- Sorry?
Desta feita o espanto foi meu.
- Tem a certeza?
- Tenho.
Fui mais uma vez à Internet, agora incentivado pelo próprio.
- O estádio tem wireless grátis e não precisa de password.
Cardiff ocupava, de facto, um surpreendente e honroso sexto lugar de uma lista que abria com os lagos e as paisagens de Muskoka, na província canadiana de Ontário, e fechava com as praias da Istria, na Croácia. Abaixo de Cardiff locais como o arquipélago de Roatan, nas Honduras, considerado um dos últimos segredos do mar das Caraíbas, e os Açores. Sim, os nossos Açores.
- Eu não viria passar férias para aqui no Verão, mas eles é que sabem.
Ao contrário do que possa ser expectável, a descoberta emprestou-me uma certa sensação de desconforto. Estava em Cardiff quase por acaso, de passagem, a correr (ainda que sem pressa alguma para ver o que quer que fosse), crente de que além dos galeses, dos britânicos e de meia dúzia de viajantes com prioridades e bússolas trocadas ninguém ligava nenhuma à cidade e agora via ainda mais reforçada a obrigação de fazer alguma coisa. De ter que cumprir o meu dever não só enquanto turista, mas também enquanto jornalista. Combinação que dificilmente dá bom resultado. Pelo menos comigo.
Durante alguns minutos e meia dúzia de ruas ainda empunhei com firmeza o caderno de apontamentos e a máquina fotográfica, mas logo desisti de fazer uma reportagem sobre a cidade, até porque era quase meio-dia e não tardava a noite voltaria a cair.

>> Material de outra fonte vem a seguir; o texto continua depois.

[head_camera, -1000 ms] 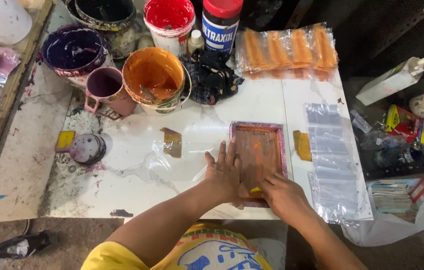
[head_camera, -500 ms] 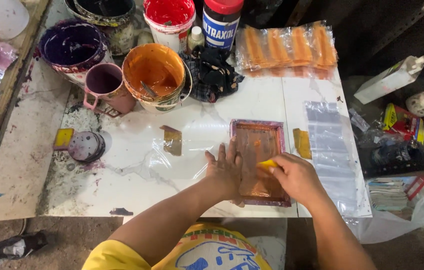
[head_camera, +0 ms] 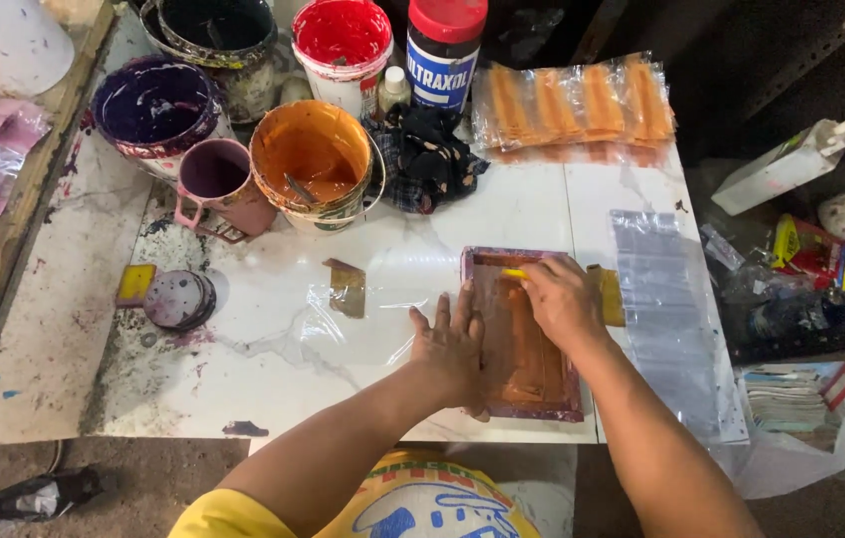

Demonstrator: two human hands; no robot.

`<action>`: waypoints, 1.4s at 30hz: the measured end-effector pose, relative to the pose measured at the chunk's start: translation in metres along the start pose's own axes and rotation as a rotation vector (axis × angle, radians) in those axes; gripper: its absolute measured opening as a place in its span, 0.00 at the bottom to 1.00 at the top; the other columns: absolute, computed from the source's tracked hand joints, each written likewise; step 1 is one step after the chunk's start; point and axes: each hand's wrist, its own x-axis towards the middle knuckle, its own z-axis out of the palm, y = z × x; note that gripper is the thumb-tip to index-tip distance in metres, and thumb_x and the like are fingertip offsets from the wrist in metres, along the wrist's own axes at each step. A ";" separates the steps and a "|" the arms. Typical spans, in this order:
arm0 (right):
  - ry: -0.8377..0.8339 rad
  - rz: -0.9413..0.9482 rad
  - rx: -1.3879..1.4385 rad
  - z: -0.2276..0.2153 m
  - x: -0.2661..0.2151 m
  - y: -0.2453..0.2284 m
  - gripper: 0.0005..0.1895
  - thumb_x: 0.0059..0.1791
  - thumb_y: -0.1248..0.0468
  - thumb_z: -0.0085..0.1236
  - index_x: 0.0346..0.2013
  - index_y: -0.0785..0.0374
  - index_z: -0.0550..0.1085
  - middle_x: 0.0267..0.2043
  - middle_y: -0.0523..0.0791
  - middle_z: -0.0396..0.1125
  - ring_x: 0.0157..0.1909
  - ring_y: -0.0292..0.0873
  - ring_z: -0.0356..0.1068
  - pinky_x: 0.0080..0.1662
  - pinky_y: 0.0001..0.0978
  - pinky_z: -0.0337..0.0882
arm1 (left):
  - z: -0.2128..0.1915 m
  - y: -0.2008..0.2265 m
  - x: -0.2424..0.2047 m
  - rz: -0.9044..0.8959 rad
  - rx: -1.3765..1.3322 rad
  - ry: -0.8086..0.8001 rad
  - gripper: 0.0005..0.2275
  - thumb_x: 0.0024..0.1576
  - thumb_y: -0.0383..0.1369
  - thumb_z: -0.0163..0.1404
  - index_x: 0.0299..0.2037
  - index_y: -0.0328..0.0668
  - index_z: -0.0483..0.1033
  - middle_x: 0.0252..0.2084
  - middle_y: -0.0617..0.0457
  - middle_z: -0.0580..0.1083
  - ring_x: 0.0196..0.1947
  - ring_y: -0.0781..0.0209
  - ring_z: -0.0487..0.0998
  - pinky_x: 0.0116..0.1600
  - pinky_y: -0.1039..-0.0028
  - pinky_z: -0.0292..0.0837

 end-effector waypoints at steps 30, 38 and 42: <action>-0.228 -0.142 0.049 -0.023 -0.119 -0.049 0.07 0.51 0.61 0.51 0.39 0.53 0.78 0.37 0.41 0.70 0.44 0.49 0.72 0.52 0.35 0.71 | 0.010 -0.003 0.012 0.009 -0.003 -0.008 0.57 0.42 0.57 0.63 0.74 0.33 0.41 0.77 0.28 0.33 0.76 0.30 0.42 0.66 0.28 0.46; -0.251 -0.255 0.109 -0.059 -0.096 -0.072 0.07 0.54 0.65 0.48 0.37 0.58 0.75 0.35 0.44 0.66 0.41 0.49 0.70 0.48 0.36 0.71 | 0.006 -0.002 0.009 -0.011 -0.026 -0.007 0.56 0.44 0.59 0.62 0.74 0.34 0.42 0.78 0.30 0.34 0.77 0.32 0.41 0.67 0.29 0.44; -0.457 -0.261 0.323 -0.089 -0.072 -0.079 0.11 0.57 0.67 0.43 0.31 0.61 0.71 0.32 0.43 0.65 0.39 0.51 0.67 0.44 0.38 0.68 | 0.008 -0.003 0.010 -0.009 -0.029 -0.009 0.56 0.44 0.60 0.62 0.74 0.35 0.42 0.78 0.31 0.33 0.77 0.32 0.41 0.67 0.27 0.44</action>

Passeei durante mais quatro horas, é um facto. Passei pelo renovado porto, Cardiff Bay, uma área com cerca de 200 hectares desde sempre ligada ao carvão que as autoridades locais gostam de referir como um dos mais bem sucedidos projectos de reconversão no Reino Unido, repleto de espaços de restauração e lazer, entre eles o Wales Millennium Centre, sala de espectáculos com capacidade para cerca de duas mil pessoas; passeei pelo mercado, na St. Mary Street, um bonito edifício vitoriano construído em 1891; passei pelo Castelo, um entre os muitos do país, este datado do século XI; passei na nova e Cardiff Central Library, inaugurada em 2009, onde jurei voltar um dia com mais tempo, promessa vã que, ainda assim, serviu para apaziguar a culpa perante a impossibilidade de mergulhar em tanta e tão boa literatura, mesmo sabendo que o meu inglês não me deixaria desfrutar na plenitude um único livro, quanto mais 90 mil; passei e passeei-me ainda por mais dois ou três distintos edifícios e cuidadas ruas dos quais fui incapaz de reter o nome; comi uma salsicha grelhada numa banca de rua e provei o típicoWelsh rarebit, pão tostado com queijo derretido por cima; fiz tudo isto e muito mais (não fiz nada, é só uma força de expressão) — não me perguntem, contudo, se Cardiff valeu verdadeiramente a pena.
Quando olhei para o relógio já eram 16h30. Regressei ao estádio, sentei-me num lugar que fingi ser meu desde sempre e assisti a disputado jogo de râguebi entre duas equipas amadoras. O primeiro jogo de râguebi da minha vida.